Schäuble stoppt Einsatz
Die Bundesregierung hat eine Geheimoperation der Eliteeinheit GSG 9 zur Befreiung des vor Somalia gekaperten deutschen Schiffes «Hansa Stavanger» gestoppt. Angesichts der Risiken sei die Aktion zur Befreiung der 24 Besatzungsmitglieder aus der Hand von Piraten abgesagt worden, berichteten «Spiegel» und «Focus» am Wochenende. Die Gefahr für das Leben der Geiseln - unter ihnen fünf Deutsche - und für die Polizeibeamten sei zu hoch gewesen. Deshalb habe Bundesinnenminister Wolfgang Schäuble (CDU), dem die GSG 9 untersteht, die Mission abblasen lassen. Mit einer Befreiung des Hamburger Schiffs sollte laut «Spiegel» den Piraten gezeigt werden, dass man Alternativen zu Lösegeldzahlungen in solchen Fällen habe.
Der Vorsitzende der Gewerkschaft der Polizei, Konrad Freiberg, bestätigte der Deutschen Presse-Agentur dpa am Sonntag unter Berufung auf Polizeikreise, dass die GSG-9-Operation gestoppt worden sei. «Die Aussicht, die Geiseln zu befreien, war nicht in ausreichendem Maße gegeben.»
Nach Informationen des «Spiegels» waren bereits mehr als 200 Mann einer GSG-9-Spezialeinheit vom amerikanischen Hubschrauberträger «USS Boxer» in die Nähe der «Hansa Stavanger» transportiert worden, wurden dann aber am vergangenen Mittwoch zurückbeordert. In Berlin sei die Entscheidung zum Stopp der Aktion nach einer Sitzung des Krisenstabs gefallen, weil der Sicherheitsberater von US-Präsident Barack Obama, James Jones, die notwendige Zustimmung für den Einsatz verweigert haben soll. Das Auswärtige Amt kritisierte dem Bericht zufolge das Innenministerium dafür, dass dieses die USA um Hilfe gebeten habe. So begebe man sich in Abhängigkeit von anderen.

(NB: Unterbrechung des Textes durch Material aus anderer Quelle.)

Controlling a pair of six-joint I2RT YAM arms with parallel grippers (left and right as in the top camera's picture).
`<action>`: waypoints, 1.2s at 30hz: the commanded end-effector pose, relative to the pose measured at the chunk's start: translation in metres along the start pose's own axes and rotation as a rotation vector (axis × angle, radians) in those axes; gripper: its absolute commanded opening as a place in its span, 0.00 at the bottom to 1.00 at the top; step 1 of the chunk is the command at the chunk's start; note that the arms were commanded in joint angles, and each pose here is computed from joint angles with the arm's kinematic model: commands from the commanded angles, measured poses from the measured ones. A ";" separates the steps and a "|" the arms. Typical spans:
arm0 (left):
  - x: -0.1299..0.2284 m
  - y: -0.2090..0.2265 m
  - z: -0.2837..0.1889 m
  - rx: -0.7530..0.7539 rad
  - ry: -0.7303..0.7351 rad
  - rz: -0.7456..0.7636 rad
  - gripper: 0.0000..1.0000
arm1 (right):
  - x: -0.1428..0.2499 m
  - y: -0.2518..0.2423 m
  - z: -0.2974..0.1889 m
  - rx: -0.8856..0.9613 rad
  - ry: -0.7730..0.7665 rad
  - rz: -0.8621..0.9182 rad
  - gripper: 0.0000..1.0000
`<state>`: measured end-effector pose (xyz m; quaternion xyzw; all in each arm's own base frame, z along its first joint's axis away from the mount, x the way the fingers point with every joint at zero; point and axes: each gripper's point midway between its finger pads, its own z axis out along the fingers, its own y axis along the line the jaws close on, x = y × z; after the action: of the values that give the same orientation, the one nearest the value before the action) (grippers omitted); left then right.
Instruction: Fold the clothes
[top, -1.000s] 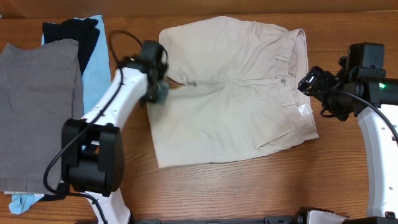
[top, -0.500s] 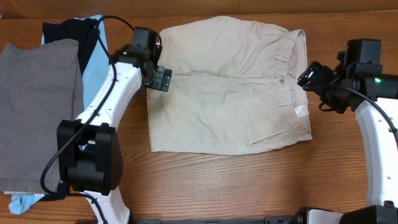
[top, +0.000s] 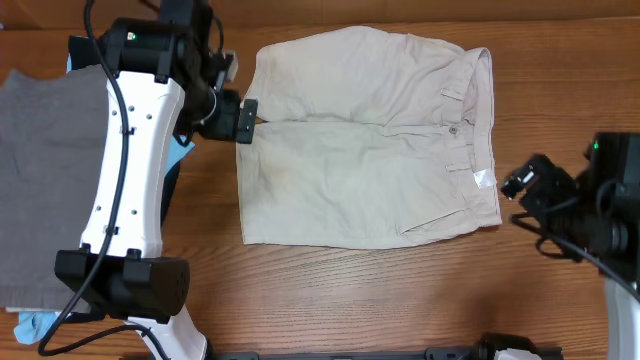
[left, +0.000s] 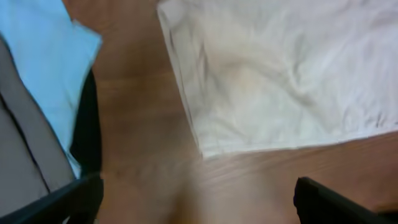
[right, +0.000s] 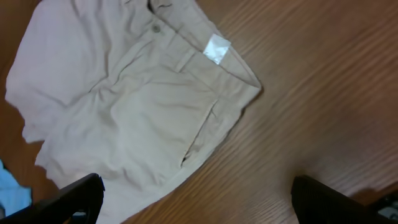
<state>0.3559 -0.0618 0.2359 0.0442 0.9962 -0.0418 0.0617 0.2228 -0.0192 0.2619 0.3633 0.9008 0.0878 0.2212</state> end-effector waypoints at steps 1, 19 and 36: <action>0.013 -0.002 0.021 -0.006 0.086 -0.181 1.00 | 0.005 -0.021 0.012 0.080 -0.017 0.130 1.00; 0.110 -0.006 0.192 -0.146 0.352 -0.629 0.65 | 0.041 -0.050 0.155 0.199 0.173 0.139 0.97; 0.128 -0.016 0.251 -0.005 0.306 -0.600 0.21 | 0.059 -0.062 0.189 0.279 0.301 0.149 0.97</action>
<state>0.2683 -0.0843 -0.0053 -0.2548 0.9631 -0.0374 -0.0776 0.2414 -0.0275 0.0625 0.4355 0.8988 0.0270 0.0431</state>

Das an den Bemühungen zur Befreiung der Geiseln beteiligte Verteidigungsministerium sowie das Innenministerium und auch das Auswärtige Amt wollten keine näheren Informationen mitteilen. Man mache keine Angaben zu operativen Dingen, hieß es unisono. Im Verteidigungsministerium wurde betont, der Krisenstab arbeite weiter mit Hochdruck an einer Lösung. Das Containerschiff «Hansa Stavanger» war am 4. April rund 400 Seemeilen vor der somalischen Küste von Seeräubern gekapert worden. Es fährt für die Hamburger Reederei Leonhardt & Blumberg.
Das Kommando der GSG 9 soll Anfang der Woche nach Deutschland zurückkehren. Das Eliteteam, das von Kampfschwimmern der Marine unterstützt worden sei, habe vergeblich auf einen günstigen Moment für einen Angriff gewartet. Das Risiko sei auch deswegen zu hoch gewesen, weil die Piraten ihre Wachen an Bord verdoppelt hätten. Bereits vor drei Wochen hatte die GSG 9 eine erste Befreiungsaktion versucht. Sie verlief aber erfolglos, weil die Seeräuber das gekaperte Schiff zu schnell in ihren Schlupfwinkel in einer Bucht bei Harardere an der somalischen Küste bringen konnten.
Laut «Spiegel» offenbart der Fall Schwachpunkte in der deutschen Sicherheitsarchitektur. Zwar trainiere die GSG 9 «permanent Einsätze auf Schiffen», aber ihr mangele es an einer Logistik für einen schnellen Einsatz außerhalb der deutschen Grenzen. So sei das militärische Gerät in einer komplizierten Aktion über den Hafen in Mombasa (Kenia) eingeschleust worden. Und die Regierung musste sich zunächst Flugzeuge und dann den amerikanischen Hubschrauberträger leihen, um die Experten in das Einsatzgebiet zu bringen, heißt es.Die Piraten fordern angeblich sechs Millionen US-Dollar Lösegeld. Die Reederei Leonhardt & Blumberg soll 600 000 Dollar geboten haben. Die über drei Wochen laufende GSG-9-Geheimaktion habe die Staatskasse mehrere Millionen gekostet und damit mehr als alle Lösegeldzahlungen der vergangenen Jahre zusammen.